• **WHAT IS REQUIRED**: All of the records that follow need to be copied word for word, without the pictures.
***** RECORDS SUPPLIED
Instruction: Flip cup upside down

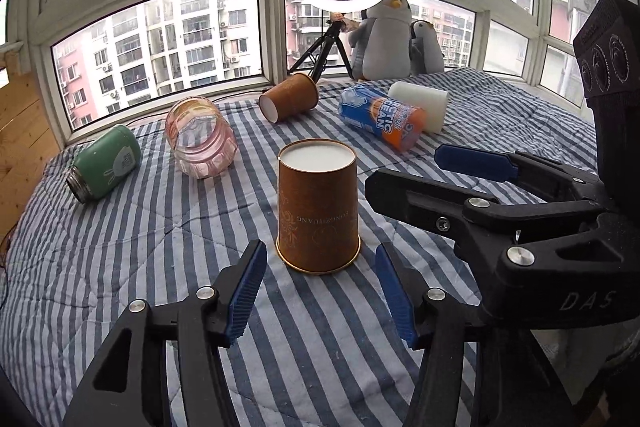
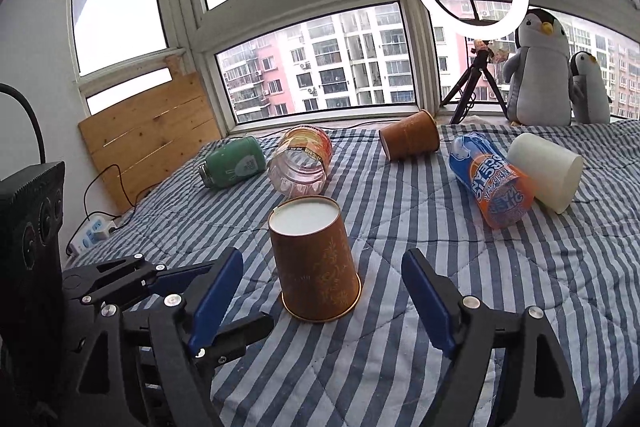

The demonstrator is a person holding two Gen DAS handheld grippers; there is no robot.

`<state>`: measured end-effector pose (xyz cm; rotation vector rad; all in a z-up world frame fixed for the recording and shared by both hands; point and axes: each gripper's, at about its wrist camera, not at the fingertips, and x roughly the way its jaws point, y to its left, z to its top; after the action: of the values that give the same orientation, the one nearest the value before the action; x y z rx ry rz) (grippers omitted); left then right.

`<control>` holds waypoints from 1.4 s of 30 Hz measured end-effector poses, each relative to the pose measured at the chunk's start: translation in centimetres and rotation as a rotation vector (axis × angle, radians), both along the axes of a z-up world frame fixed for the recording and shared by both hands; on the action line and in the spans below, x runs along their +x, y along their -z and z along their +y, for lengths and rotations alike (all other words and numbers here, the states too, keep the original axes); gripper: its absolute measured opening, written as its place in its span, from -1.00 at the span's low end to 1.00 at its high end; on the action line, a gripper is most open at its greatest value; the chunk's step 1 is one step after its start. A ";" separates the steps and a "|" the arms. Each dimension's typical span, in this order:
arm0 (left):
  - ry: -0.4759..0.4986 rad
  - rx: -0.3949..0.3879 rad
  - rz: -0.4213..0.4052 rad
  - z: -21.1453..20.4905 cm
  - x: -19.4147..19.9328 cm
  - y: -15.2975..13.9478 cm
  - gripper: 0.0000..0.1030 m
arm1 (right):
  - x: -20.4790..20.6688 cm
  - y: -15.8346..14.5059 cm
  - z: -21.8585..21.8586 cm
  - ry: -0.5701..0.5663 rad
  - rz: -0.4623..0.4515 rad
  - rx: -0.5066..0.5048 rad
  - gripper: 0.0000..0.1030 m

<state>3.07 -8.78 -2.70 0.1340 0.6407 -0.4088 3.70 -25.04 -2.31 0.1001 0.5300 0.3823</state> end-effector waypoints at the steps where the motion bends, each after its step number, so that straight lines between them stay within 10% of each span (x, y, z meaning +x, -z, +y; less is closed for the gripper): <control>1: -0.008 -0.011 -0.015 0.3 -0.3 -0.2 0.28 | -0.5 -0.1 -0.1 0.011 -0.014 -0.006 0.54; 13: -0.115 -0.040 -0.226 3.2 -2.8 -1.7 0.79 | -3.4 -0.6 -0.5 0.093 -0.144 -0.034 0.74; 42: -0.330 -0.136 -0.480 7.2 -3.6 -1.8 0.92 | -5.4 -0.5 -1.2 0.310 -0.368 -0.104 0.79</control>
<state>-0.57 -1.61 -0.91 -0.0064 0.1540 -0.0905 -1.71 -26.19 -1.83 0.0094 0.1642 0.0649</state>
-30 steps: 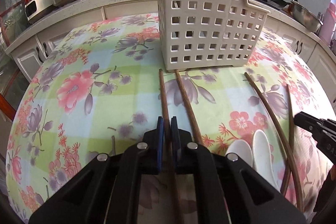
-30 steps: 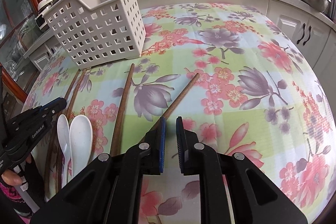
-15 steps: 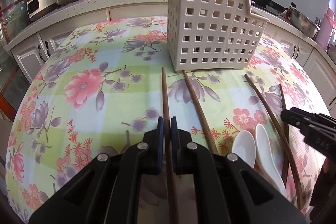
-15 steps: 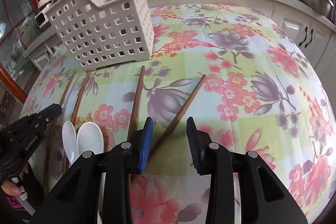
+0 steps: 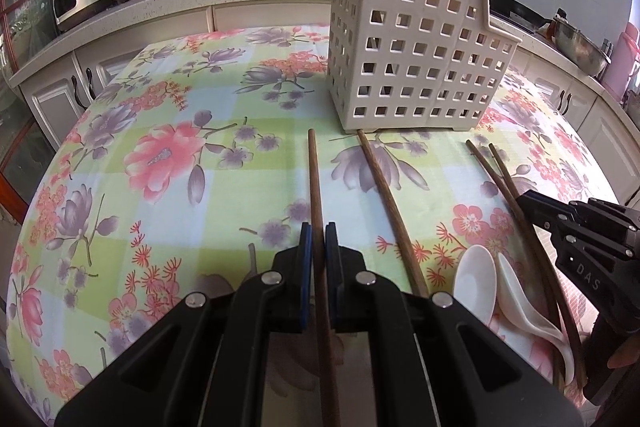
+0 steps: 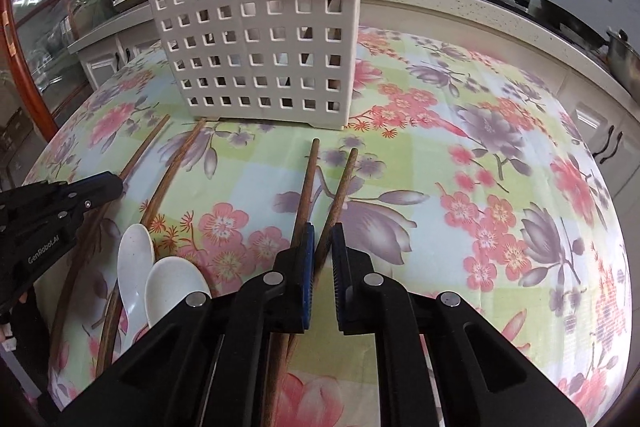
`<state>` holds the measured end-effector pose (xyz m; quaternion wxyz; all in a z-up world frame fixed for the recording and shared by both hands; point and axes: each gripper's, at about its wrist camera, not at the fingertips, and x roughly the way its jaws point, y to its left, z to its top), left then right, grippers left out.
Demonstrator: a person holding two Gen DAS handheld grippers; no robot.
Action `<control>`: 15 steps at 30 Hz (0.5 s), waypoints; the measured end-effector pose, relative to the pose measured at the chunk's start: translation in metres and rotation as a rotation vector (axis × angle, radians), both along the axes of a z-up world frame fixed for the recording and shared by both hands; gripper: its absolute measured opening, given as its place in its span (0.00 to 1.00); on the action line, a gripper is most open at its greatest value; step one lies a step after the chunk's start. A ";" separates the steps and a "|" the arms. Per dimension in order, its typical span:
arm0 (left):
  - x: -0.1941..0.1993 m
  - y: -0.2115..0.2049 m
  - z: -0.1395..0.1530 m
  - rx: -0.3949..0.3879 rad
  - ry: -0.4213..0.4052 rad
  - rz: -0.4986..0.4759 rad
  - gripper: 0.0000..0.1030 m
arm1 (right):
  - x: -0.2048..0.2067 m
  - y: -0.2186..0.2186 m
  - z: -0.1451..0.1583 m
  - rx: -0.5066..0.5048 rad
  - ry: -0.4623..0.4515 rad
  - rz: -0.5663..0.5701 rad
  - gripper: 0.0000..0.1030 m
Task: Organize utensils
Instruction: 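Lift the left gripper's chopstick upright over the caddy while the right gripper raises its chopstick too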
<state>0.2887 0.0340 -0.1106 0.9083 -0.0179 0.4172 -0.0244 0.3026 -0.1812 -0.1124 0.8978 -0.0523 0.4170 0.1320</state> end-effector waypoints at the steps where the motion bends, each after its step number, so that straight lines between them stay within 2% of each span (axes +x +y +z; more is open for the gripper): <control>1: 0.000 0.001 0.000 -0.001 0.001 0.001 0.06 | 0.000 0.000 0.000 -0.003 0.003 0.001 0.09; 7: 0.004 0.003 -0.003 -0.003 0.019 0.012 0.06 | 0.003 0.000 0.001 -0.004 0.037 -0.008 0.11; 15: 0.012 0.002 -0.003 0.026 0.021 0.014 0.07 | 0.009 0.002 0.001 -0.015 0.040 -0.039 0.10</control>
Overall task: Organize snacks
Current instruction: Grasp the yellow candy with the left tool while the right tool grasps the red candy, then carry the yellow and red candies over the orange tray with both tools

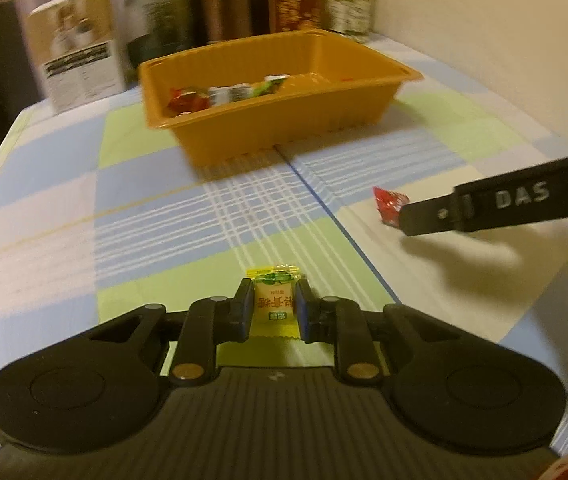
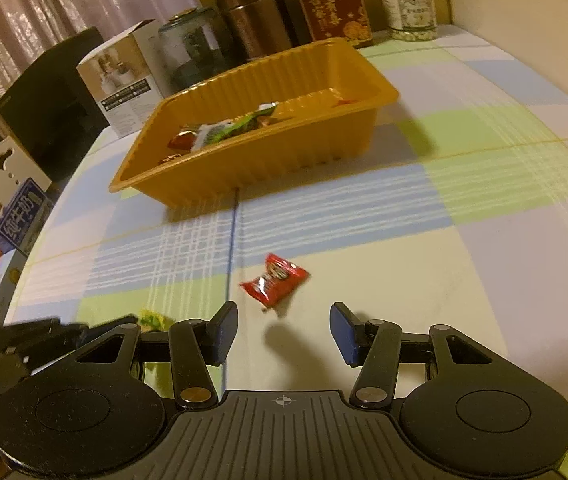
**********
• **FINAL ANSWER**:
Instruction: Flip cup upside down


The demonstrator is a person holding two Gen DAS handheld grippers; there is no robot.

`<state>`: measured end-effector pose (xyz cm; rotation vector rad; all in a z-up world frame fixed for the recording and shared by both hands; point and axes: each gripper's, at about its wrist camera, not at the fingertips, and x roughly the way its jaws point, y to its left, z to its top; after the action: of the values that give the same orientation, the one nearest the value before the action; x y z rx ry rz) (grippers omitted); left then right.

`<control>` holds waypoints from 1.4 s of 30 Hz measured end-effector poses, each relative to the pose measured at the chunk's start: translation in centimetres and rotation as a rotation vector (axis × angle, radians), both along the axes of a z-up world frame fixed for the recording and shared by both hands; on the action line and in the spans below, x runs along their +x, y along their -z and z along their +y, for lengths and rotations alike (all other words and numbers here, the states too, keep the original axes); gripper: its absolute measured opening, written as its place in its span, from -1.00 at the span's low end to 1.00 at its high end; on the action line, a gripper is most open at its greatest value; the chunk's step 1 is one step after its start. A ";" separates the steps and a "|" the arms. Each dimension's typical span, in this order:
arm0 (left):
  - ry: -0.4759..0.4986 rad
  - rx: -0.3949..0.3879 rad
  - rz: -0.4213..0.4052 rad
  - z: -21.1453..20.4905 cm
  - x: -19.4147..19.9328 cm
  - y: -15.2975..13.9478 cm
  - gripper: 0.0000..0.1030 m
arm1 (right):
  - x: -20.4790..20.6688 cm
  - y: -15.8346..14.5059 cm
  - z: -21.8585..21.8586 cm
  - ry: -0.5701..0.5663 rad
  - rz: -0.4623..0.4515 rad
  - rx: -0.5066..0.5048 rad
  - gripper: 0.0000..0.1030 m

<state>3.07 -8.78 -2.70 0.1340 0.6407 -0.4088 3.70 -25.04 -2.31 0.1001 0.5300 0.3823</state> end-effector waypoints at the steps where the motion bends, each after its step number, so that straight lines between them stay within 10% of each span (x, y, z meaning +x, -z, +y; less is closed for the gripper): <control>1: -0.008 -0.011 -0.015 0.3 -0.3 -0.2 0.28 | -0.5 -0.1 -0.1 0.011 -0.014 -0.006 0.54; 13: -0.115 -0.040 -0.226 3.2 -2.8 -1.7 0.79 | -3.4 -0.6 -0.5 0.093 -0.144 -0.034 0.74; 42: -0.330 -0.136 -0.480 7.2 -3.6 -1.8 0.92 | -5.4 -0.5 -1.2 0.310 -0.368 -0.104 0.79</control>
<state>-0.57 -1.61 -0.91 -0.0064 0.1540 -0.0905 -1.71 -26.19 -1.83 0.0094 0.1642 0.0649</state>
-30 steps: 
-30 steps: 
-15 steps: 
-15 steps: 
+0 steps: 
+0 steps: 
`<state>` holds the measured end-effector pose (xyz m; quaternion wxyz; all in a z-up world frame fixed for the recording and shared by both hands; point and axes: each gripper's, at about its wrist camera, not at the fingertips, and x roughly the way its jaws point, y to its left, z to its top), left then right, grippers left out.
Demonstrator: a person holding two Gen DAS handheld grippers; no robot.
Action `<control>`: 15 steps at 30 Hz (0.5 s), waypoints; the measured end-effector pose, relative to the pose measured at the chunk's start: translation in metres and rotation as a rotation vector (axis × angle, radians), both along the axes of a z-up world frame fixed for the recording and shared by both hands; gripper: its absolute measured opening, given as its place in its span (0.00 to 1.00); on the action line, a gripper is most open at its greatest value; step one lies a step after the chunk's start. A ";" separates the steps and a "|" the arms. Per dimension in order, its typical span:
arm0 (left):
  - x: -0.1941..0.1993 m
  - y: -0.2115..0.2049 m
  - z: -0.1395..0.1530 m
  - rx: -0.3949..0.3879 rad
  - ry: -0.4213..0.4052 rad
  - rz: -0.4986..0.4759 rad
  - gripper: 0.0000..0.1030 m
arm1 (right):
  - x: -0.2048..0.2067 m
  - y: -0.2186..0.2186 m
  - z: -0.1451..0.1583 m
  - rx: -0.5066..0.5048 rad
  - ry: -0.4623..0.4515 rad
  - rz: -0.5663..0.5701 rad
  - gripper: 0.0000..0.1030 m
Task: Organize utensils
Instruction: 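Lift the left gripper's chopstick upright over the caddy while the right gripper raises its chopstick too
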<state>0.2887 0.0340 -0.1106 0.9083 -0.0179 0.4172 -0.0244 0.3026 -0.1812 -0.1124 0.8978 -0.0523 0.4170 0.1320</state> end-effector waypoints at the steps where the motion bends, each after its step number, so that straight lines between them stay within 2% of each span (axes +x +y +z; more is open for the gripper): <control>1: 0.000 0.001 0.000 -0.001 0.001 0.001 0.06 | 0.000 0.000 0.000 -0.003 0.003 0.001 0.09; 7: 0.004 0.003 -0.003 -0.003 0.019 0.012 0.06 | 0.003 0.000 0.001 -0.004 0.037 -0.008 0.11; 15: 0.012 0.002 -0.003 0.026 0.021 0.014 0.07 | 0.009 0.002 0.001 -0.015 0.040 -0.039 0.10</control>
Overall task: Organize snacks
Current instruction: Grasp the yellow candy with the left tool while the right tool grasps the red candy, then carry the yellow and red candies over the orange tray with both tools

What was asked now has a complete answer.